Tusko
- Species: Asian elephant
- Sex: Male
- Born: 1971 Thailand
- Died: December 22, 2015 (aged 43–44) Oregon Zoo, Portland, Oregon, U.S.

= Tusko (Oregon Zoo) =

Asian elephant

Tusko (c. 1971 - December 22, 2015) was an Asian elephant who resided at the Oregon Zoo in Portland, Oregon from 2005 until December 2015. It is believed he was born in the wilds of Thailand around 1971, and was about 44 years old by the time of his death.

Tusko arrived at the Oregon Zoo in June 2005 on a breeding loan. He had successfully sired three calves in the past; two while living in Canada and one in California. Tusko had also successfully mated with Rose-Tu, the youngest elephant in the herd at the time. On August 23, 2008, she delivered her first offspring, a male named Samudra and nicknamed Sam. Sam is also the first third-generation elephant born in the United States. Zoo officials have stated that they were very lucky to find a bull like Tusko. He was a good match for the herd, providing genetic diversity as well as great social skills, experience with calves, a gentle nature with the females and positive role model for Samudra.

Rose-Tu and Tusko again mated successfully in 2011 and her second calf, a female named Lily, was born on November 30, 2012. A controversy was sparked when the Seattle Times reported that the new baby would become the property of Perris-based Have Trunk Will Travel, a company which offers elephant rides at fairs, zoos and weddings. Zoo officials explained that although the breeding contract stipulated that the zoo owned the first, third and fifth of Tusko's offspring, while the California company owned the second, fourth and sixth, there were no plans to ship the elephant to California. The plan has always been for Rose-Tu and her baby to stay together their whole lives as they would in the wild; however, the legal details of the arrangement could not be negotiated before the elephant was one month old. Eventually, the Oregon Zoo foundation organized a fundraiser to purchase both Lily and Tusko for $400,000, giving the zoo legal ownership of both.
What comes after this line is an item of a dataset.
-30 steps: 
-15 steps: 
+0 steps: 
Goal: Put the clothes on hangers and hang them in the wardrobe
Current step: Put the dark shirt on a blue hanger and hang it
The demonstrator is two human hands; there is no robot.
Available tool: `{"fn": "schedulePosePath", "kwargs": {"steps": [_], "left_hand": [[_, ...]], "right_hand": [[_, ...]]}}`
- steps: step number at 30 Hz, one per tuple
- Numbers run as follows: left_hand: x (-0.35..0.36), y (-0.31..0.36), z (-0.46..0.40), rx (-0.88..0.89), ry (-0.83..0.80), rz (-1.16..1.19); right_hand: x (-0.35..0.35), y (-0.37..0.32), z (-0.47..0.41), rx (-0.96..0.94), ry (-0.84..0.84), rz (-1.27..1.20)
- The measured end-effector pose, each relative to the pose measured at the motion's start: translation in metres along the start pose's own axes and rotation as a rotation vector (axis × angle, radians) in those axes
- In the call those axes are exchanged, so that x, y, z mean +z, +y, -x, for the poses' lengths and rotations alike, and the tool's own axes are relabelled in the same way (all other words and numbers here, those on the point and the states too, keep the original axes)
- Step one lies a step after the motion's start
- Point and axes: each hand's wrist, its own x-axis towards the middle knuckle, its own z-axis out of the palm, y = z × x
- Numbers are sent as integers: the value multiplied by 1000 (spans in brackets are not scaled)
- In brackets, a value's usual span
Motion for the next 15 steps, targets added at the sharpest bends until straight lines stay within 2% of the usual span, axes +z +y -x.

There were plans for Tusko to also mate with the zoo's other two females, Shine and Chendra, although they never materialized. Tusko underwent two surgeries to have his tusks removed due to risk of chronic infection. He was blind in his right eye.

In June 2014, the elephant tested positive for tuberculosis. An 18-month treatment began that year.

In late December 2015, a decades-old right-rear foot injury flared up, forcing Tusko to use his other three legs and his trunk to bear weight. His right-front foot then became infected and swollen, and Tusko had difficulty standing and walking. He was euthanized on December 22, 2015. Zoo officials said they did not know exactly how the injury occurred, however that it had happened while he was a circus elephant.